The British Medical Association, the Royal College of Nursing, the Royal College of Midwives and Unison in a rare joint initiative have written a joint letter to Chancellor Rishi Sunak to express their "dismay" over this week’s news that the Department of Health and Social Care officially recommended the 1% pay raise to the independent panel that advises the government on NHS salaries. The ministers will make their decision on the matter in early May.
"The proposal of a 1% pay offer, not announced from the dispatch box but smuggled out quietly in the days afterwards, fails the test of both honesty and fails to provide staff who have been on the very frontline of the pandemic the fair pay deal they need," the letter said.
The unions said that their staff "have literally kept the country alive for the past year," urging a "fair pay deal".
"Our members are the doctors, nurses, midwives, porters, healthcare assistants and more, already exhausted and distressed, who are also expected to go on caring for the millions of patients on waiting lists, coping with a huge backlog of treatment as well as caring for those with Covid-19."
Previously, the Royal College of Nursing called the 1% rise "pitiful" and started preparing for a strik action, setting up a £35m fund to support members if they go for it. Unite union said it is considering a strike ballot.
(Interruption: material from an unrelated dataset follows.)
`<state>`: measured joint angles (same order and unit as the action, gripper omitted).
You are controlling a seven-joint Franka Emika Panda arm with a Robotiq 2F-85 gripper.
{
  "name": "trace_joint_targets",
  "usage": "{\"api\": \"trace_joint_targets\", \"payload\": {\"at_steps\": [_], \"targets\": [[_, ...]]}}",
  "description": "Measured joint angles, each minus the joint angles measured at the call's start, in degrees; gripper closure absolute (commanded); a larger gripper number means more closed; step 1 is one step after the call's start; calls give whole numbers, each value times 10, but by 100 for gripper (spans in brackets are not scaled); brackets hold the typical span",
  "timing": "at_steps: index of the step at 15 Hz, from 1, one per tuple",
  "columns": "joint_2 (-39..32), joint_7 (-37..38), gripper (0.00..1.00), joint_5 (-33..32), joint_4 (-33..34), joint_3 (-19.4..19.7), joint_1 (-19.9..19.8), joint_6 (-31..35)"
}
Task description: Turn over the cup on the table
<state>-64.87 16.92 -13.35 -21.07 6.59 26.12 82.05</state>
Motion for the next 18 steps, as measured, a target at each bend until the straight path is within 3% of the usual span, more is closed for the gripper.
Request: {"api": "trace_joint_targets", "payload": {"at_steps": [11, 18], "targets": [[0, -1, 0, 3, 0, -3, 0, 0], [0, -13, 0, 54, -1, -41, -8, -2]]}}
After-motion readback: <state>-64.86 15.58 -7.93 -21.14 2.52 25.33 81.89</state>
Saffron Cordery, the deputy head of NHS Providers, which represents NHS Trusts in England, called the offer of a 1% rise “disappointing”. “They know that the assumption was that the 2021/22 NHS pay raise would be 2.1% - and that this was covered by the NHS revenue settlement announced by Theresa May in June 2018,” the deputy head said.
UK Secretary of Health Matt Hancock said on Friday that such a small increase comes out of the assessment of “what’s affordable as a nation” in the post-coronavirus crisis economy.
Hancock said in a press conference on Thursday that he was “very pleased” NHS staff had been excluded from a wider public sector pay freeze, arguing that he had secured a good deal for them.
According to TUC’s general secretary, Frances O’Grady, a “1% rise would be “a hammer blow to staff morale”, after its analysis showing the cumulative effect was that if the 1% increase goes through for 2021-22, nurses’ pay will be £2,500 less than in 2010 when adjusted for inflation.
Labour also slammed the offer, with leader Keir Starmer saying on Friday morning that the 1% pay rise recommendation was a “real insult”.
“The prime minister tries to take credit for the vaccine rollout while cutting the pay of those who are actually delivering it – it’s insulting,” Starmer said.
Over 122,000 people in the UK have lost their lives to COVID-19 over the last year, with the health crisis bringing about severe economic fallout. Britain is starting to slowly come out of a third coronavirus-caused lockdown that has hurt hundreds of thousands of the country's businesses, with official data showing Britain's unemployment rate hitting 5.0 percent at the end of last year.